__Extracted records__
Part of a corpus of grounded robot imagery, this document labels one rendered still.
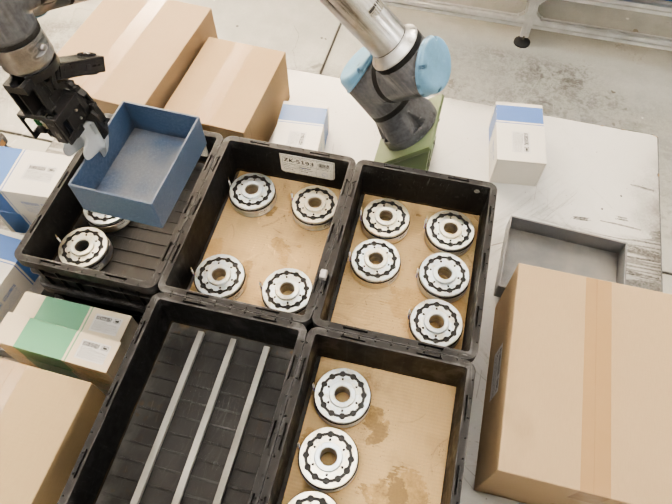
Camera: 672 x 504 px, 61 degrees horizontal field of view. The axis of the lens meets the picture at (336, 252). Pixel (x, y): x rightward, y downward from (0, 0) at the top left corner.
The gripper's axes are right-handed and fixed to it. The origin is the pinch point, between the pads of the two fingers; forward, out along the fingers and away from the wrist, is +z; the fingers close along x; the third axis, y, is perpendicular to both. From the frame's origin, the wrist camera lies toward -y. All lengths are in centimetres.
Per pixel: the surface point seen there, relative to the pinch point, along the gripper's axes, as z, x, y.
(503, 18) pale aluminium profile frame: 105, 56, -195
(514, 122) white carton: 40, 69, -61
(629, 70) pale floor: 125, 117, -192
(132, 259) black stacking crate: 28.9, -3.7, 6.2
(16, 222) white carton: 33, -40, 1
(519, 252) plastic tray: 49, 76, -28
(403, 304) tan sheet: 35, 54, 0
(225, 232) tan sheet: 30.4, 12.7, -5.8
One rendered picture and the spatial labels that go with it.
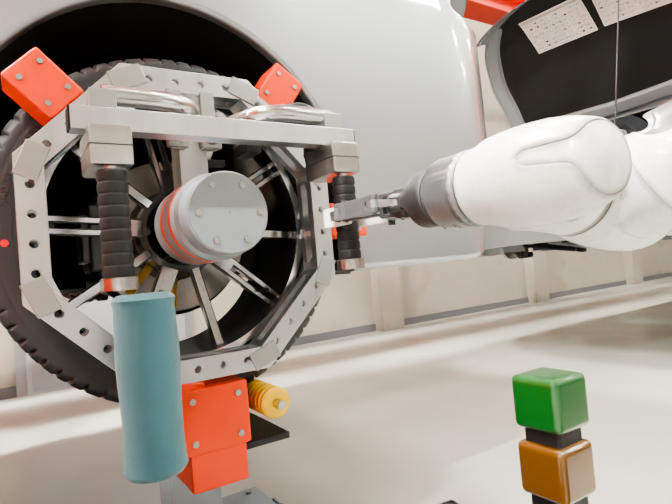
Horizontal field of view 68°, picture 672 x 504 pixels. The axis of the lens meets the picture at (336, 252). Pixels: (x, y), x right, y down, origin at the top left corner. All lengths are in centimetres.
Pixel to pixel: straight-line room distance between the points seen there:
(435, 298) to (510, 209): 583
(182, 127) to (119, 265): 21
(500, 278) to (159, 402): 670
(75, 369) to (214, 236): 35
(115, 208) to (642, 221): 60
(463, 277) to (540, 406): 632
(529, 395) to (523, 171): 21
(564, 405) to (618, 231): 28
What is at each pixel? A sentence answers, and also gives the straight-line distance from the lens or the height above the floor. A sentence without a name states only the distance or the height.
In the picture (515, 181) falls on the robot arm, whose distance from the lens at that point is 51.
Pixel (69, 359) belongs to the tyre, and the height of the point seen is 64.
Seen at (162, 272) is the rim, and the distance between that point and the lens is 99.
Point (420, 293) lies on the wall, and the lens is 617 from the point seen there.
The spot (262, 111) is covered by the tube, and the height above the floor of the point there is 100.
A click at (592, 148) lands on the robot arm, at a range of 50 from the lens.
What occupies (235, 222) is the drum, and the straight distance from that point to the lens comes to 78.
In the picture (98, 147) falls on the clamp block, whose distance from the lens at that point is 67.
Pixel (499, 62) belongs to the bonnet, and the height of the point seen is 223.
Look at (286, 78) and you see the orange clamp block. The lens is 105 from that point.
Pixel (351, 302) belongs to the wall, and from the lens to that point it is 552.
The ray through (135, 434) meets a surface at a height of 55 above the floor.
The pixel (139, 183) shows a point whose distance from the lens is 113.
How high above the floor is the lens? 75
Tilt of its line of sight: 2 degrees up
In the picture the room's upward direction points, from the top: 5 degrees counter-clockwise
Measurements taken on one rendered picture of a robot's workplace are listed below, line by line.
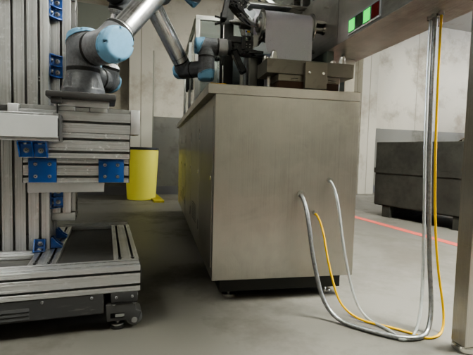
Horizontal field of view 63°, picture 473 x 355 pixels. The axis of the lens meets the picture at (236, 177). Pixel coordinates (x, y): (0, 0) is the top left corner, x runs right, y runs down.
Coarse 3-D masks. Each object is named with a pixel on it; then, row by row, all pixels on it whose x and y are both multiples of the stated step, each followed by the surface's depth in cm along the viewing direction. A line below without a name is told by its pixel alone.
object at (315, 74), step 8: (304, 64) 164; (312, 64) 163; (320, 64) 164; (304, 72) 164; (312, 72) 164; (320, 72) 164; (304, 80) 164; (312, 80) 164; (320, 80) 165; (304, 88) 164; (312, 88) 164; (320, 88) 165
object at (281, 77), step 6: (276, 78) 167; (282, 78) 164; (288, 78) 165; (294, 78) 166; (300, 78) 166; (330, 78) 169; (336, 78) 169; (276, 84) 168; (282, 84) 165; (288, 84) 165; (294, 84) 166; (300, 84) 166; (330, 84) 169; (336, 84) 170; (330, 90) 169; (336, 90) 170
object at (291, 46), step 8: (272, 32) 181; (280, 32) 182; (288, 32) 182; (272, 40) 181; (280, 40) 182; (288, 40) 183; (296, 40) 184; (304, 40) 184; (312, 40) 185; (272, 48) 182; (280, 48) 182; (288, 48) 183; (296, 48) 184; (304, 48) 185; (280, 56) 183; (288, 56) 183; (296, 56) 184; (304, 56) 185
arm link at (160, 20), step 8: (160, 8) 163; (152, 16) 163; (160, 16) 164; (160, 24) 165; (168, 24) 167; (160, 32) 168; (168, 32) 168; (168, 40) 170; (176, 40) 172; (168, 48) 172; (176, 48) 173; (176, 56) 175; (184, 56) 177; (176, 64) 178; (184, 64) 178; (176, 72) 182; (184, 72) 179
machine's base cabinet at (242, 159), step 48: (240, 96) 154; (192, 144) 245; (240, 144) 155; (288, 144) 160; (336, 144) 164; (192, 192) 241; (240, 192) 157; (288, 192) 161; (240, 240) 158; (288, 240) 162; (336, 240) 167; (240, 288) 164; (288, 288) 168
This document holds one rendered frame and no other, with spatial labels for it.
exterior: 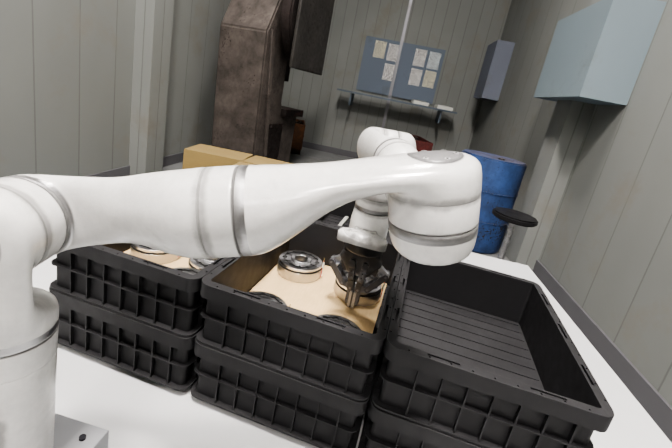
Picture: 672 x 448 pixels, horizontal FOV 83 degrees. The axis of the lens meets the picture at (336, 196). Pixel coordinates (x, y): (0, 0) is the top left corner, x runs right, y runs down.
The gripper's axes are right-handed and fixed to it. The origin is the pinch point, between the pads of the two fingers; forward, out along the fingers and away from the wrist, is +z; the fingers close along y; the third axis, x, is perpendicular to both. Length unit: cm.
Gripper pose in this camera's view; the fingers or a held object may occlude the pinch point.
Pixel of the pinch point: (352, 297)
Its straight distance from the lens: 80.5
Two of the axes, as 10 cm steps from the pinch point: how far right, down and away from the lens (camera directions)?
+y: -9.5, -2.4, 2.0
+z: -1.9, 9.5, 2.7
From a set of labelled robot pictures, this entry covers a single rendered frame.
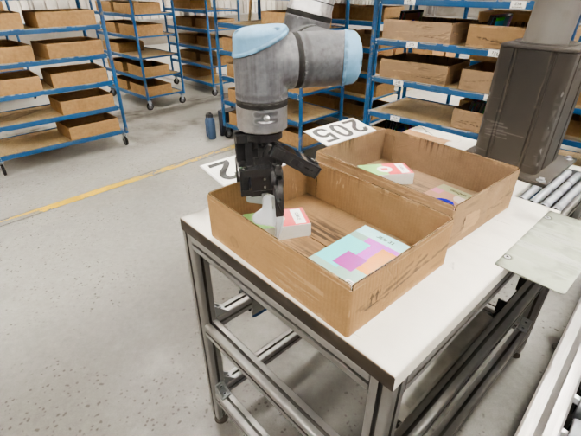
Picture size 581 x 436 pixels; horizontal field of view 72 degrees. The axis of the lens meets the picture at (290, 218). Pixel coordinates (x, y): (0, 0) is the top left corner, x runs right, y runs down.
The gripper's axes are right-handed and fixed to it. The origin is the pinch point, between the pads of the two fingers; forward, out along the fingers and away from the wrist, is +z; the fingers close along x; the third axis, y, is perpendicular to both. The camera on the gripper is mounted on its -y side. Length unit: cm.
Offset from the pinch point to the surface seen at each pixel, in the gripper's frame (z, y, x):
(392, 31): -20, -97, -149
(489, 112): -12, -66, -24
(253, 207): 0.4, 3.4, -8.2
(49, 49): -2, 107, -263
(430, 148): -5, -46, -19
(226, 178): -7.4, 8.7, -7.7
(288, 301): 3.6, 2.1, 19.9
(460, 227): -0.7, -35.2, 11.9
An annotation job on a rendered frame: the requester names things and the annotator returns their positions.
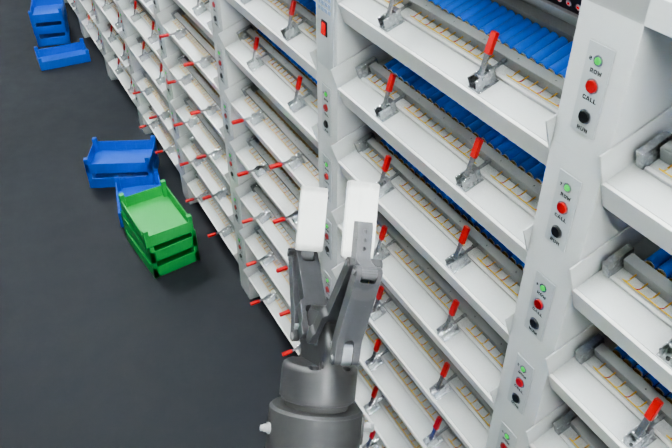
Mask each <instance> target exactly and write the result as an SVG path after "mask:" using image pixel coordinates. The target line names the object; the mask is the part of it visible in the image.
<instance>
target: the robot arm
mask: <svg viewBox="0 0 672 448"><path fill-rule="evenodd" d="M379 188H380V185H379V184H377V183H369V182H361V181H353V180H349V181H348V182H347V190H346V200H345V211H344V222H343V233H342V243H341V254H340V256H341V258H346V260H345V263H344V265H343V267H342V270H341V272H340V274H339V277H338V279H337V281H336V284H335V286H334V288H333V291H332V293H331V295H330V298H329V300H327V299H326V296H325V291H324V285H323V279H322V274H321V268H320V262H319V257H318V252H322V251H323V241H324V231H325V220H326V210H327V199H328V188H320V187H312V186H302V187H301V192H300V202H299V212H298V222H297V233H296V243H295V248H288V251H287V256H288V263H289V285H290V306H291V329H290V340H291V341H299V342H300V349H301V352H300V354H299V355H298V356H296V357H295V356H292V357H288V358H286V359H285V360H284V361H283V363H282V369H281V379H280V390H279V394H280V395H281V397H278V398H275V399H274V400H272V401H271V402H270V404H269V413H268V422H267V423H266V424H263V425H260V431H263V432H266V443H265V448H360V445H362V443H363V432H373V431H374V423H373V422H364V421H365V418H364V416H363V412H362V410H361V409H360V408H359V407H358V406H357V405H355V404H353V402H354V401H355V396H356V385H357V374H358V370H357V367H356V366H357V365H358V364H359V360H360V353H361V346H362V341H363V338H364V334H365V331H366V328H367V325H368V322H369V318H370V315H371V312H372V309H373V306H374V302H375V299H376V296H377V293H378V289H379V286H380V283H381V280H382V276H383V270H382V268H383V262H382V260H381V259H373V254H374V243H375V232H376V221H377V210H378V199H379ZM369 280H370V282H369ZM368 282H369V283H368Z"/></svg>
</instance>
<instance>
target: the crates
mask: <svg viewBox="0 0 672 448"><path fill-rule="evenodd" d="M28 14H29V17H30V21H31V24H32V28H33V31H34V35H36V39H37V43H38V46H39V47H44V46H51V45H59V44H66V45H60V46H55V47H49V48H44V49H38V48H37V46H34V50H35V53H36V57H37V60H38V63H39V66H40V68H41V71H44V70H49V69H54V68H59V67H64V66H69V65H74V64H80V63H85V62H90V61H91V59H90V54H89V50H88V49H87V48H86V46H85V44H84V41H83V38H79V39H80V42H76V43H71V42H70V30H69V23H68V19H67V11H66V7H65V2H64V0H31V6H30V11H28ZM67 43H71V44H67ZM150 138H151V140H118V141H97V137H92V142H93V144H92V147H91V149H90V151H89V154H88V156H87V157H85V158H84V159H83V161H84V165H85V169H86V173H87V176H88V180H89V184H90V188H103V187H116V196H117V205H118V216H119V220H120V224H121V227H124V229H125V233H126V238H127V240H128V242H129V243H130V245H131V246H132V247H133V249H134V250H135V251H136V253H137V254H138V256H139V257H140V258H141V260H142V261H143V263H144V264H145V265H146V267H147V268H148V269H149V271H150V272H151V274H152V275H153V276H154V278H155V279H156V278H158V277H160V276H163V275H165V274H167V273H170V272H172V271H174V270H177V269H179V268H182V267H184V266H186V265H189V264H191V263H193V262H196V261H198V260H200V257H199V250H198V243H197V237H196V231H195V229H194V228H193V221H192V216H191V215H190V214H187V212H186V211H185V210H184V208H183V207H182V206H181V204H180V203H179V202H178V200H177V199H176V198H175V196H174V195H173V194H172V192H171V191H170V190H169V188H168V187H167V186H166V181H165V180H164V179H163V180H160V178H159V174H158V167H159V156H158V154H156V153H155V151H157V144H156V138H155V135H151V137H150Z"/></svg>
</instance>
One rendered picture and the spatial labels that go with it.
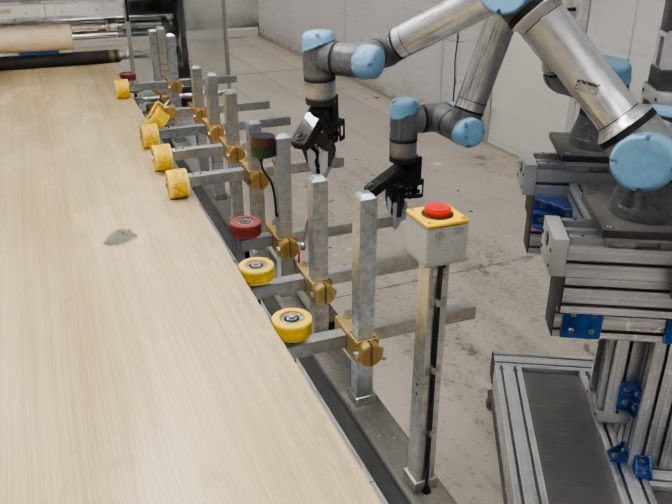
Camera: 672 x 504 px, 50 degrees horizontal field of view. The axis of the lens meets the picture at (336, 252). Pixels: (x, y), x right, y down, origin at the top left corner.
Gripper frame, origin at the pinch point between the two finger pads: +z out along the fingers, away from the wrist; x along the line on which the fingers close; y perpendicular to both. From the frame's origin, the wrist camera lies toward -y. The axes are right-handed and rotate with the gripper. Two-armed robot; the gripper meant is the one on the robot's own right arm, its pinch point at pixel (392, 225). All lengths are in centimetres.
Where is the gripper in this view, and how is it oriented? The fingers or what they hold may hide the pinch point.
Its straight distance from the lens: 201.9
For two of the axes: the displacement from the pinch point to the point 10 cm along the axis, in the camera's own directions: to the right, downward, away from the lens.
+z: 0.0, 9.0, 4.3
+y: 9.3, -1.6, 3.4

__THE PROBLEM__
Produce only the lines from the line containing "Seen at (162, 272)" through the line containing "In the picture the", inclusive of both, exactly as they stand in the entries above.

__EXERCISE SOLUTION__
Seen at (162, 272) is the rim, and the distance between that point and the lens is 99.
Point (420, 293) lies on the wall, and the lens is 617 from the point seen there.
The spot (262, 111) is covered by the tube, and the height above the floor of the point there is 100.
A click at (592, 148) lands on the robot arm, at a range of 50 from the lens.
What occupies (235, 222) is the drum, and the straight distance from that point to the lens comes to 78.
In the picture (98, 147) falls on the clamp block, whose distance from the lens at that point is 67.
Pixel (499, 62) belongs to the bonnet, and the height of the point seen is 223.
Look at (286, 78) and you see the orange clamp block. The lens is 105 from that point.
Pixel (351, 302) belongs to the wall, and from the lens to that point it is 552.
The ray through (135, 434) meets a surface at a height of 55 above the floor.
The pixel (139, 183) shows a point whose distance from the lens is 113.
How high above the floor is the lens? 75
Tilt of its line of sight: 2 degrees up
In the picture the room's upward direction points, from the top: 5 degrees counter-clockwise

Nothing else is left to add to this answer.